Haley has worked with Center Theatre Group, the Royal Court Theatre, the Humana Festival of New American Plays, American Conservatory Theater, Theater 150, the Contemporary American Theater Festival, The Banff Centre, Sundance Theatre Lab, O'Neill National Playwrights Conference, Lark Play Development Center, Sacred Fools Theater Company, PlayPenn, Page 73, Millay Colony for the Arts, and the MacDowell Colony.

She is a member of New Dramatists and the founder of LA's The Playwrights Union. Hosting events throughout the year, The Playwrights Union is a casual collective of playwrights in Los Angeles seeking to encourage new work for theatre, film and television.

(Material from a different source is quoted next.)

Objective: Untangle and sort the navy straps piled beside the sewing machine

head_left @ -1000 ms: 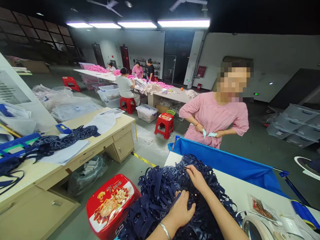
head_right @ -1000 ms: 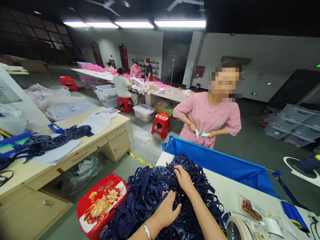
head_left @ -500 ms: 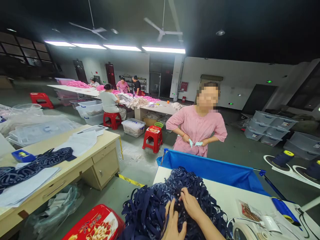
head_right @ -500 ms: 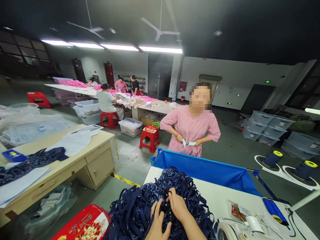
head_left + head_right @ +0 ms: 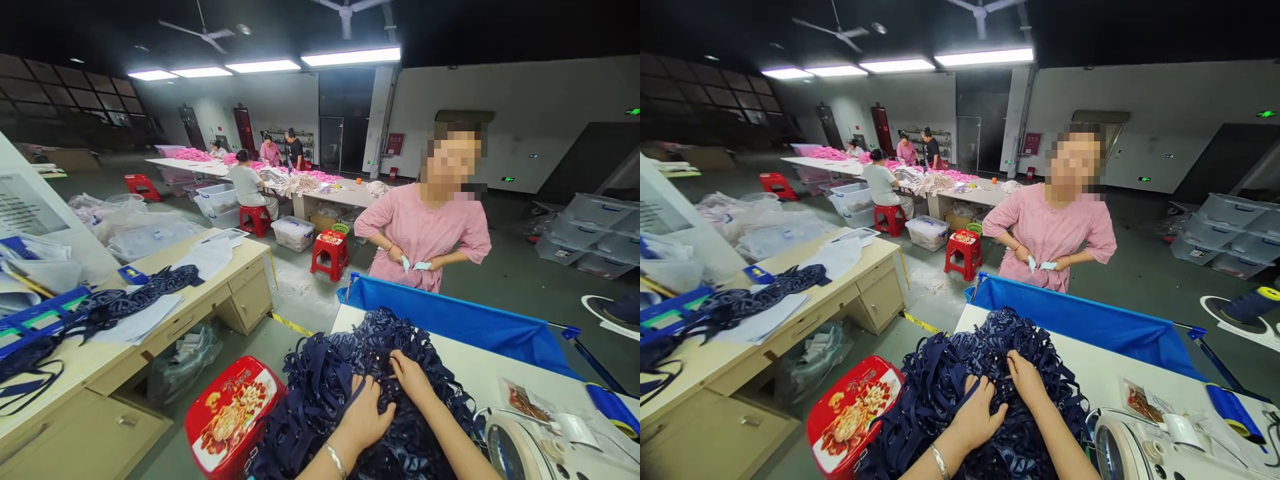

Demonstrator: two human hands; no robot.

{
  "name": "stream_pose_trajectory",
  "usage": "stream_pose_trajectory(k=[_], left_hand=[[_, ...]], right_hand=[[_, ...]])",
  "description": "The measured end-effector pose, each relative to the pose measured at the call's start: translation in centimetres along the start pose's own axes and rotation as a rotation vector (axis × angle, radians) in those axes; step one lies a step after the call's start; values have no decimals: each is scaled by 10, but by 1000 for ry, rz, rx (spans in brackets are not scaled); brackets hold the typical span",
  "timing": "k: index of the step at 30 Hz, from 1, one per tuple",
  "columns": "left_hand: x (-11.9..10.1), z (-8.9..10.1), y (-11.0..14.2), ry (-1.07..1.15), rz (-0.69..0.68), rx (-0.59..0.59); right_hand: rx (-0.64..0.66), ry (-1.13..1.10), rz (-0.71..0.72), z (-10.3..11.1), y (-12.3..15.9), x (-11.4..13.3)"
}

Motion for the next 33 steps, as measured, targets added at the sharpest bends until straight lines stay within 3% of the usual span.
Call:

Haley's other plays include Froggy and Neighborhood 3: Requisition of Doom, which premiered at the Actor's Theatre of Louisville 2008 Humana Festival.

==TV and Film==
In addition to her work for the theatre, Haley wrote for the Netflix series Hemlock Grove and for the David Fincher-helmed series Mindhunter.

== Awards and honors ==
In 2012 Haley was the recipient of the Susan Smith Blackburn Prize for her production of The Nether.

For television, Haley, along with Erin Levy, won the 2017 My Entertainment World award for Outstanding Writing for a Drama for Mindhunter's "Episode 8".

==Filmography==

| Year | Role | Title | Notes |
|---|---|---|---|
| 1999 | Dai-Guard | Domeki | English version; Voice |
| 2014 | Hemlock Grove | —N/a | Writer, 2 episodes |
| 2017 | Mindhunter | —N/a | Writer, 1 episode; co-producer, 8 episodes |

==Plays==
- The Nether
- Neighborhood 3
- Sustainable Living
- Breadcrumbs
- Froggy

==Personal life==
Haley lost her father to alcoholism in 2010.

She listed Qui Nguyen, Anne Washburn, Lisa D'Amour, Young Jean Lee, Luis Alfaro, and Caryl Churchill as some of her favorite contemporary playwrights. She cited Black Hole and Like a Velvet Glove Cast in Iron as favorite graphic novels, the latter inspiring Froggy.